* _Work instruction_: Among the entries that follow, some lines contain the word "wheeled". Show all of them.

* _Records drawn from a dataset_:
<<<<
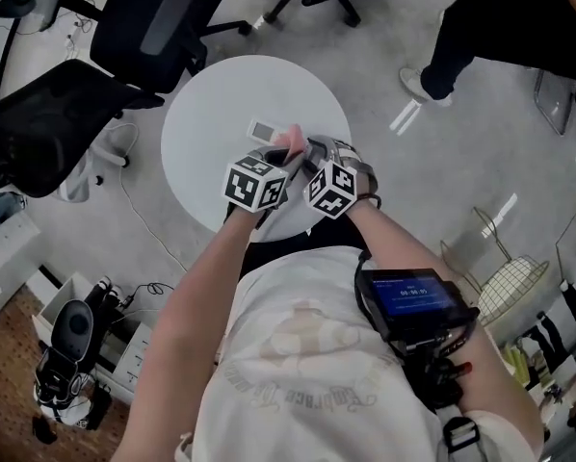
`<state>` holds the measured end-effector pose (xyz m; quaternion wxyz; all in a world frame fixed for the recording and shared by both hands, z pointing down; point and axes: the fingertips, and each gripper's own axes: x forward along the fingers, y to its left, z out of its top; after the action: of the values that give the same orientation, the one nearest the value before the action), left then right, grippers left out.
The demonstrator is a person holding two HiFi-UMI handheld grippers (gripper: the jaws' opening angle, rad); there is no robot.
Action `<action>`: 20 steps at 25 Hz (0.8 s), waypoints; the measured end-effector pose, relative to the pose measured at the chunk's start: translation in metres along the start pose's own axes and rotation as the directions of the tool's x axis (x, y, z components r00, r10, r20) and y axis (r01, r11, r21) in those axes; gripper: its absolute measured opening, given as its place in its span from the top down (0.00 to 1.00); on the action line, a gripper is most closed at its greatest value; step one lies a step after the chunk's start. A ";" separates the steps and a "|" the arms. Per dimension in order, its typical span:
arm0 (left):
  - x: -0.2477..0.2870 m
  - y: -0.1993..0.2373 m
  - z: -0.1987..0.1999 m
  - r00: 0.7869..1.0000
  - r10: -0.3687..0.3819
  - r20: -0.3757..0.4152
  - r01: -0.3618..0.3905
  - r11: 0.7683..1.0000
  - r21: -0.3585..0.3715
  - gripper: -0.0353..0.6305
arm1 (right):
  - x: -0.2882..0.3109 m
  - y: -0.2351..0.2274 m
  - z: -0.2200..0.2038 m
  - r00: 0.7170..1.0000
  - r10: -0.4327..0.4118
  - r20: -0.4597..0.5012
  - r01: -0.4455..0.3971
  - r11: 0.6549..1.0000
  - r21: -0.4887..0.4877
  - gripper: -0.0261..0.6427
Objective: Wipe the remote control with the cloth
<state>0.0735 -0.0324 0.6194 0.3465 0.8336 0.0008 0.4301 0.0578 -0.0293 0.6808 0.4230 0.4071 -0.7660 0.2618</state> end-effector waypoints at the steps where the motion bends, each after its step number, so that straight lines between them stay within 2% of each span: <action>1: 0.006 -0.002 0.001 1.000 -0.021 -0.020 0.021 1.000 -0.004 0.90 | 0.000 -0.001 0.001 1.000 0.002 0.004 -0.002 1.000 0.000 0.63; 4: 0.021 -0.004 0.001 0.994 -0.068 -0.080 0.067 0.997 -0.025 0.90 | 0.001 -0.002 0.003 1.000 0.009 0.017 -0.009 1.000 -0.007 0.63; 7: 0.030 -0.001 -0.007 0.987 -0.088 -0.133 0.081 0.995 -0.058 0.90 | 0.003 0.001 0.003 1.000 0.012 0.021 -0.012 1.000 -0.017 0.63; 9: 0.034 0.001 -0.010 0.984 -0.099 -0.150 0.086 0.992 -0.094 0.90 | 0.002 0.003 0.002 1.000 0.015 0.022 -0.014 1.000 -0.019 0.64; 11: 0.035 0.003 -0.009 0.983 -0.100 -0.156 0.085 0.991 -0.099 0.91 | 0.002 0.003 0.001 1.000 0.016 0.027 -0.016 1.000 -0.017 0.64; 15: 0.033 0.010 -0.009 0.984 -0.036 -0.173 0.031 0.999 -0.032 0.91 | 0.001 0.003 0.001 0.999 0.021 0.033 -0.021 1.000 -0.009 0.64; 20: 0.027 0.022 -0.006 0.988 0.029 -0.149 -0.032 0.999 -0.015 0.91 | 0.002 0.002 0.000 0.999 0.024 0.030 -0.024 1.000 -0.002 0.65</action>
<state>0.0801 -0.0379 0.6540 0.3460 0.7962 0.0102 0.4962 0.0561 -0.0289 0.6823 0.4087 0.4013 -0.7773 0.2601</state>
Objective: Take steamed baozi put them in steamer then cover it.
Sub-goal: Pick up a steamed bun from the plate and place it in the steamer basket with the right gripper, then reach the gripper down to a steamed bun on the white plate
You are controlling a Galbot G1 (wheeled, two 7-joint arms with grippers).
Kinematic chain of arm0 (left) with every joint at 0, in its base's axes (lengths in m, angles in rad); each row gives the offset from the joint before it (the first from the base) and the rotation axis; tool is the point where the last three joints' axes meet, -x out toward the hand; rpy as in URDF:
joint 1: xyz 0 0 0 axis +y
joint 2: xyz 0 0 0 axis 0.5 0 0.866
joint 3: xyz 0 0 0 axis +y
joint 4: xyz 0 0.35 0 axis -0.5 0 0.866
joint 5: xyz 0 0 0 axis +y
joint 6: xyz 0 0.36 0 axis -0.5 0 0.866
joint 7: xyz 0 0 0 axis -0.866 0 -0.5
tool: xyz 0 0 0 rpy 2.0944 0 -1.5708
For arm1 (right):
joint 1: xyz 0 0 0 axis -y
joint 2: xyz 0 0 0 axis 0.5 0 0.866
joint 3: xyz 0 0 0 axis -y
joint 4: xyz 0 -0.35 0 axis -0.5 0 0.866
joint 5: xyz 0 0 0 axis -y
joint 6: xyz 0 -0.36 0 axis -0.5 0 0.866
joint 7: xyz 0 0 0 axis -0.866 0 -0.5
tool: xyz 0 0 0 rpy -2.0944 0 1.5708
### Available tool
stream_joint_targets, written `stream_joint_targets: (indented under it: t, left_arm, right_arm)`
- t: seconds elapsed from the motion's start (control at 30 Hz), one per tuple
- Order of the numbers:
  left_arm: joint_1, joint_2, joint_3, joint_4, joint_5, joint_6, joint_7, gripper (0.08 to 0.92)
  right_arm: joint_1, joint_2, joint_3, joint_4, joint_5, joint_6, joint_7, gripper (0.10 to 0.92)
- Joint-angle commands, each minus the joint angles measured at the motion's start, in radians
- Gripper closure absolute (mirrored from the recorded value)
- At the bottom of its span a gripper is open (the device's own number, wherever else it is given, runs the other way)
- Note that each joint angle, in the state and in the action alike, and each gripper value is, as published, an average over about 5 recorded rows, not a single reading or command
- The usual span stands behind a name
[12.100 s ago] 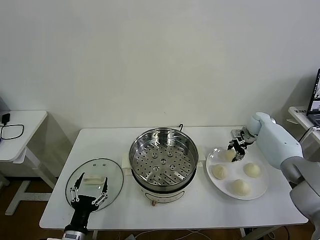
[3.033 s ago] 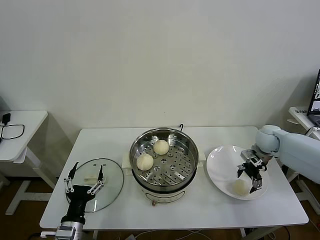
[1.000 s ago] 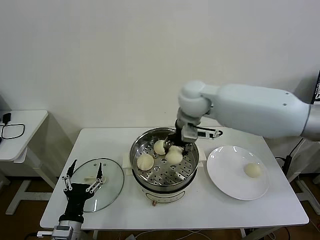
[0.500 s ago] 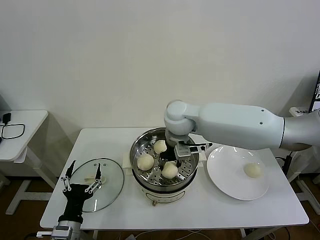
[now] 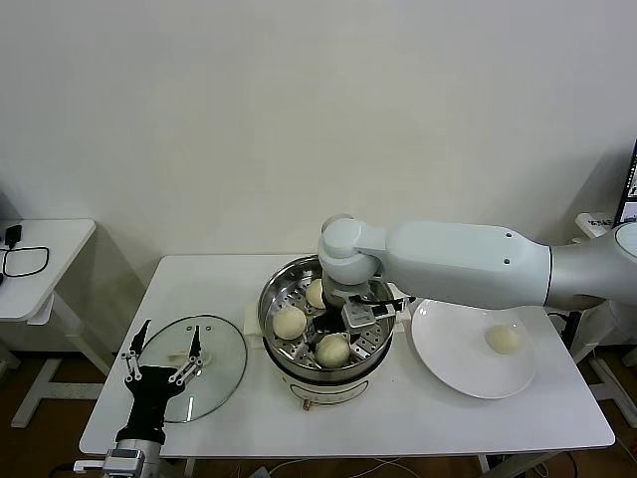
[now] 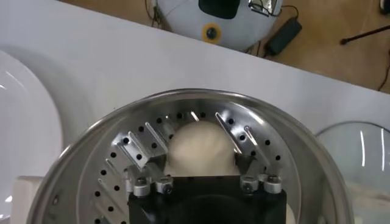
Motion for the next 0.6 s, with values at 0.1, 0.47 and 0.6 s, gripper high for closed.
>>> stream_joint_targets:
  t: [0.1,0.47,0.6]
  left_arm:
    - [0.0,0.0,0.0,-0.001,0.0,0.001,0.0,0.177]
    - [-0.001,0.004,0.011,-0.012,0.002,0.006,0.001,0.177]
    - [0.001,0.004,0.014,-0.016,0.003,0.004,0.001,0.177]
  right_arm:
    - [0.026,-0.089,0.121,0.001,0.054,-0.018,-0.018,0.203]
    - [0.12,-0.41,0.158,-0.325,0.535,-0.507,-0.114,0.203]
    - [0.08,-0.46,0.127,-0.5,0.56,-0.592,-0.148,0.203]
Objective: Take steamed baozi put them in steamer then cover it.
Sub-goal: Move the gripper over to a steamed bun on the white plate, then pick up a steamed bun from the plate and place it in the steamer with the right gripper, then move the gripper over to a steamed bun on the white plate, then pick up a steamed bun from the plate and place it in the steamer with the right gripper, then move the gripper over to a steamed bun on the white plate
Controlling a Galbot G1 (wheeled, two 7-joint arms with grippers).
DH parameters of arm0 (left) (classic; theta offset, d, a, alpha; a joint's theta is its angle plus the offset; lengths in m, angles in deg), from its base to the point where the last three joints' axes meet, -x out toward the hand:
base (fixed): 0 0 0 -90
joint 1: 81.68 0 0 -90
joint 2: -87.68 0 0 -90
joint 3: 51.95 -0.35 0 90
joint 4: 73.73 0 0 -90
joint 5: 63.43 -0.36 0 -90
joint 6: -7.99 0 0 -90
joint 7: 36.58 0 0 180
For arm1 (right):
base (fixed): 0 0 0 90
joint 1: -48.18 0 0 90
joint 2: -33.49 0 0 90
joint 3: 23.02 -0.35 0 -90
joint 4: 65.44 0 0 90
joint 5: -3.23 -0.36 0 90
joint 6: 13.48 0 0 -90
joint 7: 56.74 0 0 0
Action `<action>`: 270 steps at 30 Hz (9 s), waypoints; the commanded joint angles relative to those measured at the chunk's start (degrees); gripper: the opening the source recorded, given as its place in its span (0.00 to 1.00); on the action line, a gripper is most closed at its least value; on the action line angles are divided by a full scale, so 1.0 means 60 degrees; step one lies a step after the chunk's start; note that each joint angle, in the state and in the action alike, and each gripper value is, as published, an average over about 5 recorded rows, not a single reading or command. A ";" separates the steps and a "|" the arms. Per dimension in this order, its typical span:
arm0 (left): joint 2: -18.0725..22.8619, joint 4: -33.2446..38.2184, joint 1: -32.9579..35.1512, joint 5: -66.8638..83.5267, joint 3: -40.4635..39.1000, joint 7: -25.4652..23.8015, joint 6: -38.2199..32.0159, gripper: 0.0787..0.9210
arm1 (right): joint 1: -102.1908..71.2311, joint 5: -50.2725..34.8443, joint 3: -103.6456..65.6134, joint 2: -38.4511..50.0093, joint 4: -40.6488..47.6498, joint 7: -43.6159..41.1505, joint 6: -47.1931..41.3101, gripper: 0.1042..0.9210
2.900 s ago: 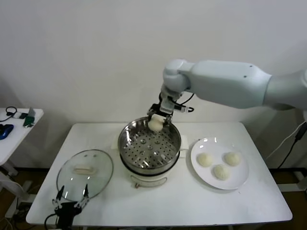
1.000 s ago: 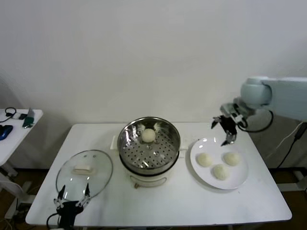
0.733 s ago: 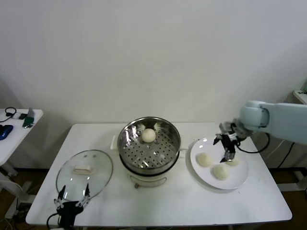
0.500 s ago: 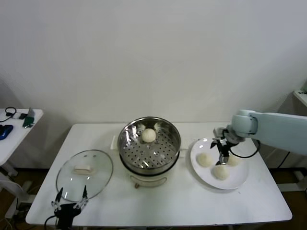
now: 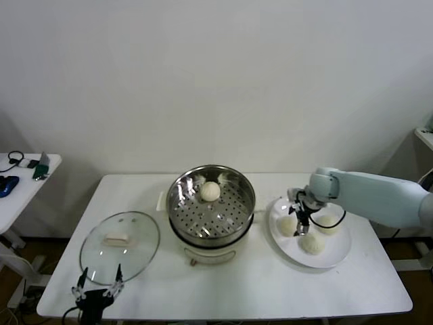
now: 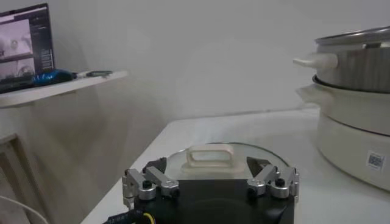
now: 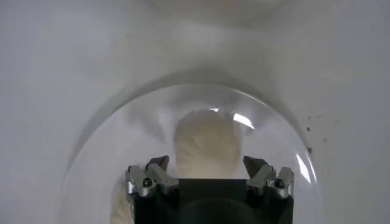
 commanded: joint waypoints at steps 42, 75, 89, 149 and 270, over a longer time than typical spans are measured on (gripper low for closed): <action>0.0065 0.0600 0.0281 -0.0062 -0.0249 0.0043 -0.0026 0.88 | 0.5615 -0.4571 0.1026 -0.4407 -0.3889 0.0838 -0.1761 0.64; 0.0099 0.0469 0.0210 -0.0038 -0.0191 0.0069 -0.0030 0.88 | 0.2988 -0.3455 0.0727 -0.5573 -0.0792 0.1400 -0.1879 0.81; 0.0137 0.0595 0.0251 -0.0143 -0.0265 0.0048 -0.0021 0.88 | 0.7381 -0.3908 0.3226 -0.0532 -0.3504 -0.1982 0.0542 0.88; 0.0317 0.0472 0.0111 -0.0103 -0.0051 0.0044 0.0057 0.88 | -0.0359 0.1357 -0.0455 0.1730 -0.1249 -0.0620 0.0083 0.81; 0.0483 0.0630 0.0510 -0.0424 -0.0087 0.0095 -0.0015 0.88 | 0.0063 0.2337 -0.0541 0.1832 0.1231 -0.2134 0.2231 0.88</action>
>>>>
* _Reply to the task_:
You are controlling a Galbot G1 (wheeled, two 7-joint arms with grippers).
Controlling a Galbot G1 (wheeled, two 7-joint arms with grippers).

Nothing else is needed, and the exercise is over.